● **Data for the task**:
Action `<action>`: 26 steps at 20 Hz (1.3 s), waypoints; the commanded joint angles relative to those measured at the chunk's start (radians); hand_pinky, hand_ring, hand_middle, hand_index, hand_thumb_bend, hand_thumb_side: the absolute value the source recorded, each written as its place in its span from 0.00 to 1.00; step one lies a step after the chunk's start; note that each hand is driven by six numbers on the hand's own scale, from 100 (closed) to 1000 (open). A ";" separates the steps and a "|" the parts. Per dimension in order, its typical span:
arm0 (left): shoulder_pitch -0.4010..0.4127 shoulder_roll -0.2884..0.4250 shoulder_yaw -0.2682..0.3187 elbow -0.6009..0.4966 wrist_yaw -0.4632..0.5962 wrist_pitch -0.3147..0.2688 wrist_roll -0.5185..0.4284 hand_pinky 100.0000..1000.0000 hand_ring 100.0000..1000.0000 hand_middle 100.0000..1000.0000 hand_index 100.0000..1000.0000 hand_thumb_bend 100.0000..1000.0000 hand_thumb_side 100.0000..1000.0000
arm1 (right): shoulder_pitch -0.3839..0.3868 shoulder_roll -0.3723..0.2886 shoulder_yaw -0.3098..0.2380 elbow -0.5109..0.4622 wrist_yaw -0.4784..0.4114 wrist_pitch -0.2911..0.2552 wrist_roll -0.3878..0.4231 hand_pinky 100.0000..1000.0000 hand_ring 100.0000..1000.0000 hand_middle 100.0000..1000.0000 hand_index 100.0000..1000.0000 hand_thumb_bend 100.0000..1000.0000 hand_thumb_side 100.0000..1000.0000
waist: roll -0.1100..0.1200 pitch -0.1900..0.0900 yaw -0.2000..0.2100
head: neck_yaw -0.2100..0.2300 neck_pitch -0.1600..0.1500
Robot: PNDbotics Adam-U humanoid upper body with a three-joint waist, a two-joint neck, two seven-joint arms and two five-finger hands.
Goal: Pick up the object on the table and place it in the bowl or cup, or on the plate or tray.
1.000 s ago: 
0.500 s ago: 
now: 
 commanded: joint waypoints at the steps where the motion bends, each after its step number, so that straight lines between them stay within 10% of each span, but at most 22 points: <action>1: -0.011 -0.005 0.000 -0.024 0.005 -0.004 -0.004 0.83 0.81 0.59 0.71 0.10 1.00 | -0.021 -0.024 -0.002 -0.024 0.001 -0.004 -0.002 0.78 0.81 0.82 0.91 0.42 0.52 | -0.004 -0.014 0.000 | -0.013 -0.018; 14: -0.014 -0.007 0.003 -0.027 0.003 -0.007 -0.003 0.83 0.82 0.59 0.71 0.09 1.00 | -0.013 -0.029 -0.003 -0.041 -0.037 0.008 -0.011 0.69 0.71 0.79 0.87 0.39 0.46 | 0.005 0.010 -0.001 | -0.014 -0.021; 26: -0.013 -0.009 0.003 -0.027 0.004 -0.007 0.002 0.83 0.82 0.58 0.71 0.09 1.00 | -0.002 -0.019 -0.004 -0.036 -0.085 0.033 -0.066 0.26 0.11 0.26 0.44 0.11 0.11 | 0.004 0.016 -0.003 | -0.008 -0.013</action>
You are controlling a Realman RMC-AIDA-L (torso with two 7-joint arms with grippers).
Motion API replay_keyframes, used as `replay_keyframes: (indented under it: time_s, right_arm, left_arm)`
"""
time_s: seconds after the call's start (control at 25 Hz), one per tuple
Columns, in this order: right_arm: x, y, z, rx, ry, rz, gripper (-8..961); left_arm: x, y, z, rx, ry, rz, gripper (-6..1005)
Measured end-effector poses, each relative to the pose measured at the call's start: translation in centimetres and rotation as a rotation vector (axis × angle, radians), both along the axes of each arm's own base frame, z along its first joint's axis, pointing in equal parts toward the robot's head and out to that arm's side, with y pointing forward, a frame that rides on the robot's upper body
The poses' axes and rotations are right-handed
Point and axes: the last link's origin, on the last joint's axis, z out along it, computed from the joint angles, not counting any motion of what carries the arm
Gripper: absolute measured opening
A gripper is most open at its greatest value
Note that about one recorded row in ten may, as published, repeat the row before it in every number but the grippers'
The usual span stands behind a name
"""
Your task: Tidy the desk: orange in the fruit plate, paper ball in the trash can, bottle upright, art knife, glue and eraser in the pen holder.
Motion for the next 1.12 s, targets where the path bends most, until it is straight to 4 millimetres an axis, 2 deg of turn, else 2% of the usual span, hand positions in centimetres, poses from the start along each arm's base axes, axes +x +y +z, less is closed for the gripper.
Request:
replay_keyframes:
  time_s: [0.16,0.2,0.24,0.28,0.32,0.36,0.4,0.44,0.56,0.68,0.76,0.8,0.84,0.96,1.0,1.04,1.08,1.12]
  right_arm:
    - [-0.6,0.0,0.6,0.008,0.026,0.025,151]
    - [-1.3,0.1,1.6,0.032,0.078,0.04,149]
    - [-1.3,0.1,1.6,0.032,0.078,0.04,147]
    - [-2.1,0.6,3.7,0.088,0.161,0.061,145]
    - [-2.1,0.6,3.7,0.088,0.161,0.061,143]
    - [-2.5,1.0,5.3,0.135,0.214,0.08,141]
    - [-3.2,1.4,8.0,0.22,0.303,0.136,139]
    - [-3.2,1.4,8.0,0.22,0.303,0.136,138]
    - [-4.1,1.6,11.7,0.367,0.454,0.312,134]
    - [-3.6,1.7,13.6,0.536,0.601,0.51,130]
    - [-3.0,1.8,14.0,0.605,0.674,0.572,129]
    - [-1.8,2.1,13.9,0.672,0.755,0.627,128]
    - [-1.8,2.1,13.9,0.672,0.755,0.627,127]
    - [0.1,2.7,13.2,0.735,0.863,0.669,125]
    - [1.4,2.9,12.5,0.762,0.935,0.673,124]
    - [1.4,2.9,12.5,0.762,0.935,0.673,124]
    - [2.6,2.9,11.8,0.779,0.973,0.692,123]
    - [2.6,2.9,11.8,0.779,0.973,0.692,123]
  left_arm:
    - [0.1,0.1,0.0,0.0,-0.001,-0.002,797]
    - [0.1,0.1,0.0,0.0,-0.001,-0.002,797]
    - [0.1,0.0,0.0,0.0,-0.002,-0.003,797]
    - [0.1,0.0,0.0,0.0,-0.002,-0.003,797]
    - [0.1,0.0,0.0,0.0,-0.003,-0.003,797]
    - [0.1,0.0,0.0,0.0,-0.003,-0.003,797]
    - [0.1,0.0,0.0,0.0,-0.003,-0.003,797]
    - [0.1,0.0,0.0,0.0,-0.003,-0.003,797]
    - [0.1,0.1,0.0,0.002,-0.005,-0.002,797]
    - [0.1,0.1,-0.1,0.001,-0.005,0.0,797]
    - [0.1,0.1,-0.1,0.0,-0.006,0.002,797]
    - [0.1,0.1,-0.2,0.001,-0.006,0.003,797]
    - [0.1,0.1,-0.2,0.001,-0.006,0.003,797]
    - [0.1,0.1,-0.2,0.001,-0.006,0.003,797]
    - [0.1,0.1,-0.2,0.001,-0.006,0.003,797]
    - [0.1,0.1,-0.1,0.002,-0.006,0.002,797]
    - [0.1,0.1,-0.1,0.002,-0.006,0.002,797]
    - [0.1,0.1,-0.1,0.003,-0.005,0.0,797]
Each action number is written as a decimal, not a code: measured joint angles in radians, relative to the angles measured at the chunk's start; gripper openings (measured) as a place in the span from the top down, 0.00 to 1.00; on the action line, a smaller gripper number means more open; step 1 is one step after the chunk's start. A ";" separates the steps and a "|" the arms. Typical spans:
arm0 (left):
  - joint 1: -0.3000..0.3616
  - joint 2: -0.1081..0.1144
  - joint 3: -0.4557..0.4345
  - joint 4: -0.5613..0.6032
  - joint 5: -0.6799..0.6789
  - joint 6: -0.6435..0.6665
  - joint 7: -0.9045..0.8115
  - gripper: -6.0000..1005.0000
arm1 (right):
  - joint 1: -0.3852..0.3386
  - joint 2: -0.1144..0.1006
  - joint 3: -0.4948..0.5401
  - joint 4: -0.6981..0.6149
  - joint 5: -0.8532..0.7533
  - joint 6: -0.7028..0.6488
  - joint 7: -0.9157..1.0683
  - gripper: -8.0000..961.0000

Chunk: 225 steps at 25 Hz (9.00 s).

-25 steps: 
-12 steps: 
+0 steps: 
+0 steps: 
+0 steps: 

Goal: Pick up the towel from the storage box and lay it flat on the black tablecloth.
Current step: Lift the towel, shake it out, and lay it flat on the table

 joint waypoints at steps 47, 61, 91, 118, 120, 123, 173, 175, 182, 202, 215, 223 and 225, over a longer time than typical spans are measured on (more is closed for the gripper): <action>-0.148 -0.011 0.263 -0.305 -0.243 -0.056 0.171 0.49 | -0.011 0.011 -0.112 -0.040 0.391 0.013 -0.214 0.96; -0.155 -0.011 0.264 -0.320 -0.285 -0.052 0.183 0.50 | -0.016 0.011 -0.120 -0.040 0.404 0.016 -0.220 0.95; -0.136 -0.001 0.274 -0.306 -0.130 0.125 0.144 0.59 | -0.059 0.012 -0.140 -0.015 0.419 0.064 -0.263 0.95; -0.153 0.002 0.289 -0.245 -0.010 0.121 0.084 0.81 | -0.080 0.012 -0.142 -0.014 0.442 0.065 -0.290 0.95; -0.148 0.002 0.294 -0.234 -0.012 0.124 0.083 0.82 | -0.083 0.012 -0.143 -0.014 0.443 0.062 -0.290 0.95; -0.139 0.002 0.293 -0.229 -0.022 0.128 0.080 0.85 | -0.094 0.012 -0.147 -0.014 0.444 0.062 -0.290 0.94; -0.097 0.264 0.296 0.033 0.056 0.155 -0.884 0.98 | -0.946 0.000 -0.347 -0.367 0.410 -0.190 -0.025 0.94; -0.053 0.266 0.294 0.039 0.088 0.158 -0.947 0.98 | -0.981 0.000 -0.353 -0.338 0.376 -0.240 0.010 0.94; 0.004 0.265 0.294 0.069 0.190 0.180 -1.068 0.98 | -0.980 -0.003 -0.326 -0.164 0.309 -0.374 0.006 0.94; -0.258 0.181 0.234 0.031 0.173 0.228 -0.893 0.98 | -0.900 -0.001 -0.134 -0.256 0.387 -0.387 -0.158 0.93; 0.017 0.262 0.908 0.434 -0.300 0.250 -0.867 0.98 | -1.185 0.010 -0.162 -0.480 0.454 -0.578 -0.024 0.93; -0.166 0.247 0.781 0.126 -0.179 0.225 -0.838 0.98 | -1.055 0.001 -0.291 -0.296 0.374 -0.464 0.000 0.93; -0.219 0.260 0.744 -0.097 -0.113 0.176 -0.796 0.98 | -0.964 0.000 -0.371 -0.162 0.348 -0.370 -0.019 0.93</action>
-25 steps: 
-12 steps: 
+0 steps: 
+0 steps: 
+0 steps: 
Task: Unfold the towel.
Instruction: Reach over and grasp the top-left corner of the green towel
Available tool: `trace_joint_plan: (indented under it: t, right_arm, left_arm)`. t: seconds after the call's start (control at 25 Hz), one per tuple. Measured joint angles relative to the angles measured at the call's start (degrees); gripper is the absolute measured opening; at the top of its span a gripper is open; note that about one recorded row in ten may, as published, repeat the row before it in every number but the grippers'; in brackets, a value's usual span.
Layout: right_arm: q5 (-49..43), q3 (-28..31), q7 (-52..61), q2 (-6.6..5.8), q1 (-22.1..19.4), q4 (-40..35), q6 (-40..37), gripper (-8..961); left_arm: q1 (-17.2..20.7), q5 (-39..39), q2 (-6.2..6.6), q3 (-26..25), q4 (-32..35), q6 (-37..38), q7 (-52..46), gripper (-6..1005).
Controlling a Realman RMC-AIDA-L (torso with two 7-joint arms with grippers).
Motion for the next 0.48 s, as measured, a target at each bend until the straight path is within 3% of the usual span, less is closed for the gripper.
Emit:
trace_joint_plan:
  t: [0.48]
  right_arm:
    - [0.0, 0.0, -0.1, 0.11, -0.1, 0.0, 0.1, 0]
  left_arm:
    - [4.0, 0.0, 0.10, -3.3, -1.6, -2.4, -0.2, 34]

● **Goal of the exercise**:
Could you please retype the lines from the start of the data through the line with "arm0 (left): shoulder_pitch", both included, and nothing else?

● **Finished task**:
Action `<action>`: 26 steps at 20 Hz (1.3 s), waypoints; the commanded joint angles relative to those measured at the chunk's start (radians); hand_pinky, hand_ring, hand_middle, hand_index, hand_thumb_bend, hand_thumb_side: the absolute value the source recorded, each written as its place in its span from 0.00 to 1.00; step one lies a step after the chunk's start; note that each hand is driven by six numbers on the hand's own scale, from 100 (closed) to 1000 (open). A ";" separates the steps and a "|" the parts. Per dimension in order, its typical span:
arm0 (left): shoulder_pitch -0.4010..0.4127 shoulder_roll -0.2884..0.4250 shoulder_yaw -0.2682..0.3187 elbow -0.6009..0.4966 wrist_yaw -0.4632..0.5962 wrist_pitch -0.3147..0.2688 wrist_roll -0.5185..0.4284 hand_pinky 100.0000..1000.0000 hand_ring 100.0000..1000.0000 hand_middle 100.0000..1000.0000 hand_index 100.0000..1000.0000 hand_thumb_bend 100.0000..1000.0000 hand_thumb_side 100.0000..1000.0000

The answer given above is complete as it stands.